= Work to complete =
No pictures belong in the copy. Restate the rest of the data exactly.

= Given data =
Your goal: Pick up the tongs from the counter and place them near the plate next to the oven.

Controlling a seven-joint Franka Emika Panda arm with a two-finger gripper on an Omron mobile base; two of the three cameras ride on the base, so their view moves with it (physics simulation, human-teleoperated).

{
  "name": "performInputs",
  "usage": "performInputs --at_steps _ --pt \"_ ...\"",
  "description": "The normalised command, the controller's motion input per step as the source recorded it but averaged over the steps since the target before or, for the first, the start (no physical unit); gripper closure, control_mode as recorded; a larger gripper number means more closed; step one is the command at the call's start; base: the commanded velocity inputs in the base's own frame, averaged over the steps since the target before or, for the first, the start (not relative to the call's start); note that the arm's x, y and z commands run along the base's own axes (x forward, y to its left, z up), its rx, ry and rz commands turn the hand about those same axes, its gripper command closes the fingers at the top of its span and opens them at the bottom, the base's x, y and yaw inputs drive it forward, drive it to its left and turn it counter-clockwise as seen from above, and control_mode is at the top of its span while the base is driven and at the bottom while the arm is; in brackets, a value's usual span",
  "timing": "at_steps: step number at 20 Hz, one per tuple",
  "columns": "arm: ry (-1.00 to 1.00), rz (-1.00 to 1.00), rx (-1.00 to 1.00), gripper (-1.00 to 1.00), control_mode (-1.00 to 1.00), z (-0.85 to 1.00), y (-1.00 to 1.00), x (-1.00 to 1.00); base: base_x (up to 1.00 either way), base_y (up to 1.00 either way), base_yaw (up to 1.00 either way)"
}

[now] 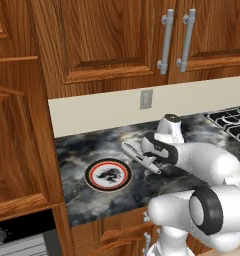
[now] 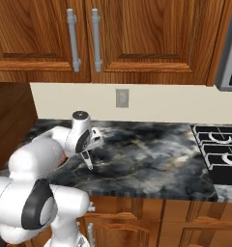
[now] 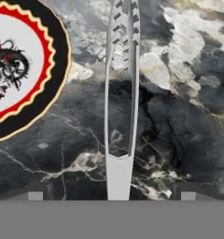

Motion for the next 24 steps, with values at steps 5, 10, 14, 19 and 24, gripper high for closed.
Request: performInputs --at_steps 5,10,14,19,24 --pt "-0.14 0.00 0.00 -1.00 -1.00 0.65 -0.09 -0.39 0.00 0.00 0.00" --pt "-0.13 0.00 0.00 -1.00 -1.00 0.76 -0.07 -0.40 0.00 0.00 0.00" --pt "-0.10 0.00 0.00 -1.00 -1.00 0.69 -0.07 -0.41 0.00 0.00 0.00" --pt "-0.07 0.00 0.00 -1.00 -1.00 0.52 -0.07 -0.55 0.00 0.00 0.00" --pt "-0.06 -0.02 0.01 -1.00 -1.00 0.48 -0.06 -0.67 0.00 0.00 0.00"
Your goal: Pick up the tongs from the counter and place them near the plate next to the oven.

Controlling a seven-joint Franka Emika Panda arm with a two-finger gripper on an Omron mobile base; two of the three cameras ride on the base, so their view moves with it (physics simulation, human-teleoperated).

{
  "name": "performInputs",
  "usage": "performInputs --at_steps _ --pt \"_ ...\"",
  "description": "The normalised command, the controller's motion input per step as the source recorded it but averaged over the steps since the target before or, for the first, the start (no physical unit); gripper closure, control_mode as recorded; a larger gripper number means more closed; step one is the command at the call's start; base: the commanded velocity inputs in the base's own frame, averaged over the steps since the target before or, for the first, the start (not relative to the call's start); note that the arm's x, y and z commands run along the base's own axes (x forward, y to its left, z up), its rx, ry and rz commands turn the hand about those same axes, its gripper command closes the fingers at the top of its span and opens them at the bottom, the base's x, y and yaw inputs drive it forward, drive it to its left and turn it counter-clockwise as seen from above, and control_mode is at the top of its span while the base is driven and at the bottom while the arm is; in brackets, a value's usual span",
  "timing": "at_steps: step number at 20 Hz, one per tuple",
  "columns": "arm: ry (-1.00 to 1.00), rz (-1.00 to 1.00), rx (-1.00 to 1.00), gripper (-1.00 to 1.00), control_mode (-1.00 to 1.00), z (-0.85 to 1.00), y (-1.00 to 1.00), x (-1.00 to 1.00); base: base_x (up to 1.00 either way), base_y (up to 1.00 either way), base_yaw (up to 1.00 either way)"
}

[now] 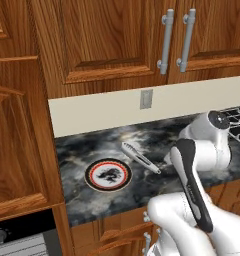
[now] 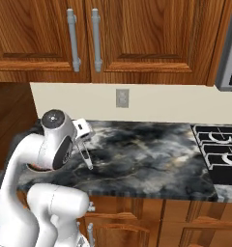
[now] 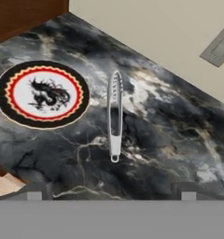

= Answer section =
Your goal: Pick up the tongs from the counter and place them near the plate next to the oven.

Controlling a seven-joint Franka Emika Panda arm with a two-finger gripper on an Omron mobile base; two of the three cameras ride on the base, so their view moves with it (physics simulation, human-teleoperated).

{
  "name": "performInputs",
  "usage": "performInputs --at_steps _ --pt \"_ ...\"",
  "description": "The normalised command, the controller's motion input per step as the source recorded it but averaged over the steps since the target before or, for the first, the start (no physical unit); gripper closure, control_mode as recorded; a larger gripper number means more closed; step one is the command at the call's start; base: the commanded velocity inputs in the base's own frame, averaged over the steps since the target before or, for the first, the start (not relative to the call's start); note that the arm's x, y and z commands run along the base's own axes (x forward, y to its left, z up), its rx, ry and rz commands turn the hand about those same axes, its gripper command closes the fingers at the top of its span and opens them at the bottom, the base's x, y and yaw inputs drive it forward, drive it to its left and turn it counter-clockwise as seen from above, and control_mode is at the top of its span while the base is driven and at the bottom while the arm is; in brackets, a value's usual span",
  "timing": "at_steps: step number at 20 Hz, one per tuple",
  "columns": "arm: ry (-1.00 to 1.00), rz (-1.00 to 1.00), rx (-1.00 to 1.00), gripper (-1.00 to 1.00), control_mode (-1.00 to 1.00), z (-0.85 to 1.00), y (-1.00 to 1.00), x (-1.00 to 1.00); base: base_x (up to 1.00 either way), base_y (up to 1.00 either way), base_yaw (up to 1.00 either way)"
}

[now] 
[now] 
[now] 

Motion for the next 24 steps, with values at steps 5, 10, 14, 19 and 24, gripper high for closed.
Request: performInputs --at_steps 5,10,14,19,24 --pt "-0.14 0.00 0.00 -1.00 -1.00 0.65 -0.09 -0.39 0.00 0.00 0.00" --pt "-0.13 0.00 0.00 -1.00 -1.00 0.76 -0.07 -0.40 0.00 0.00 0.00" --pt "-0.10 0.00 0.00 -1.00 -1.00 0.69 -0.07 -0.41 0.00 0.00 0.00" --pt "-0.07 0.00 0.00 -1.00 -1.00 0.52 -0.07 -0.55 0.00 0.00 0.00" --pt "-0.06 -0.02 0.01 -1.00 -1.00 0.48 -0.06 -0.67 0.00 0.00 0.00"
Your goal: Pick up the tongs from the counter and place them near the plate next to the oven.

Controlling a seven-joint Franka Emika Panda arm with a two-finger gripper on an Omron mobile base; two of the three cameras ride on the base, so their view moves with it (physics simulation, human-teleoperated).

{
  "name": "performInputs",
  "usage": "performInputs --at_steps _ --pt \"_ ...\"",
  "description": "The normalised command, the controller's motion input per step as the source recorded it but averaged over the steps since the target before or, for the first, the start (no physical unit); gripper closure, control_mode as recorded; a larger gripper number means more closed; step one is the command at the call's start; base: the commanded velocity inputs in the base's own frame, averaged over the steps since the target before or, for the first, the start (not relative to the call's start); note that the arm's x, y and z commands run along the base's own axes (x forward, y to its left, z up), its rx, ry and rz commands turn the hand about those same axes, its gripper command closes the fingers at the top of its span and opens them at the bottom, the base's x, y and yaw inputs drive it forward, drive it to its left and turn it counter-clockwise as seen from above, and control_mode is at the top of its span while the base is driven and at the bottom while the arm is; in brackets, a value's usual span",
  "timing": "at_steps: step number at 20 Hz, one per tuple",
  "columns": "arm: ry (-1.00 to 1.00), rz (-1.00 to 1.00), rx (-1.00 to 1.00), gripper (-1.00 to 1.00), control_mode (-1.00 to 1.00), z (-0.85 to 1.00), y (-1.00 to 1.00), x (-1.00 to 1.00); base: base_x (up to 1.00 either way), base_y (up to 1.00 either way), base_yaw (up to 1.00 either way)"
}

[now] 
[now] 
[now] 

That concludes the answer to the exercise.